This article is one part of a series about the Visitor pattern. Please read the previous articles to get an overview about the pattern and to get the needed basics to understand this article.

 

Motivation

Normally, I would like to limit myself to explain the use cases of a pattern and don’t waste time to write about the cases where you should not use this pattern. But if you read about the Visitor pattern you will find a lot of statements about the purpose and advantages of the Visitor pattern which are not directly related to the pattern. This may result in implementations using the Visitor pattern instead of some other pattern which is more suitable for the specific situation. Such kind of over engineering comes with a higher complexity of the code and therefore creates more effort and is more error prone. Within this article I want to mention some of the statements you will find about the Visitor pattern, analyze them and may find better alternatives.

 

Extensibility of the elements

A lot of articles about the Visitor pattern contain the following statement: “The Visitor pattern is used to extend the functionality of data elements without changing these data elements”.

Of course, this statement isn’t wrong. But this is a side effect of the pattern only. If you want to get this feature, you don’t have to use the Visitor pattern at all. There are better alternatives.
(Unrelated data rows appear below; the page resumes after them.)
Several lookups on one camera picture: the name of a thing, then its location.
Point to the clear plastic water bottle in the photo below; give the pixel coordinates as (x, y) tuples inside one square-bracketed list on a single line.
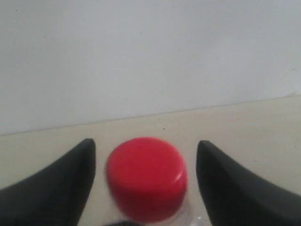
[(147, 181)]

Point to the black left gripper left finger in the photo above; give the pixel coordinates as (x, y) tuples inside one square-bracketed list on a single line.
[(55, 195)]

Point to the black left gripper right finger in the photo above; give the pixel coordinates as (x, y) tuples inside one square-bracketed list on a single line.
[(235, 196)]

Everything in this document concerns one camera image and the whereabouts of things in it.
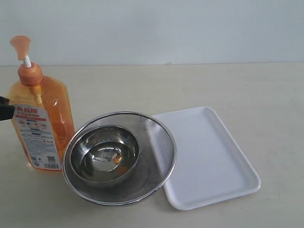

By using the Visitor pattern, you pass the element instance to a dispatcher which will use the data to execute some query. If you want to add some new functionality, you can create a new query and you don’t have to extend the data element. But think about an implementation without the Visitor pattern. Will you implement the data query within the data class in this case? Of course not. According to the “separation of concerns” principle you create a separate query class. This class will use the data element or data structure to execute its functionality. Therefore, if you follow the base software design concepts, like “separation of concerns”, you can extend the functionality without changing the data elements. Using the Visitor pattern is over engineering in this case.

 

Extensibility of the queries

In connection with the previous statement it is also mentioned that the Visitor allows the add new queries without changing the actual implementation. Again, this statement is true but a side effect only. The separation between data elements, data structures, enumerators and queries is a base concept of the object-oriented paradigm and therefore it is a base concept in object-oriented programming languages. No additional or special implementation pattern is needed. Again, the Visitor pattern is over engineering in case the separation is the only reason using it.

 

Use case specific Visitable methods in data elements

So far, we have implemented several examples with different visitors and visitable elements. But in all examples, we have used the same base interface: the functions “GetInstance” and “InstanceReceiver” do not have a return value and the only function parameter is the object instance.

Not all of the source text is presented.